Zimtut Village (1910m) to Chukurak Lake (2350m)

Wake early feeling average at best, no appetite. Breakfast arrives- bread and condensed milk (good), but then more breakfast arrives- oily egg/onion/tomato dish. Oh dear... Head up the hill with the 2 little girls to try and walk it off. There are a lot of donkeys arriving on the hill below me from the valley, they are all laden with massive dried grass loads and being driven by small kids with big sticks.

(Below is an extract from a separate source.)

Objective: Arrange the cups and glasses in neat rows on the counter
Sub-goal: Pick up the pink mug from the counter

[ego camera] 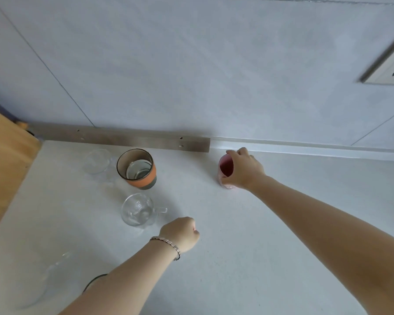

Load our donkey then, like breakfast another one arrives. We have 2 donkeys, I knew we were oversupplied 😊. Finally 3.5 hrs after waking up we are off. Donkey 1 is a good donkey, Donkey 2- not so much- he's naughty, flatulent and loud. It's hilly from the get go, lots of fully laden donkeys pass by, watching them go by gives me an opportunity to look back on the village (rest)- very picturesque. We are down in the valley after 40 mins amongst the green grass and surrounded by towering rocky hills. We reach a small village another half an hour later- I can't quite work out if Sharaf owns a plot of land here or was from this village, but he appears to own some apple trees here (I think).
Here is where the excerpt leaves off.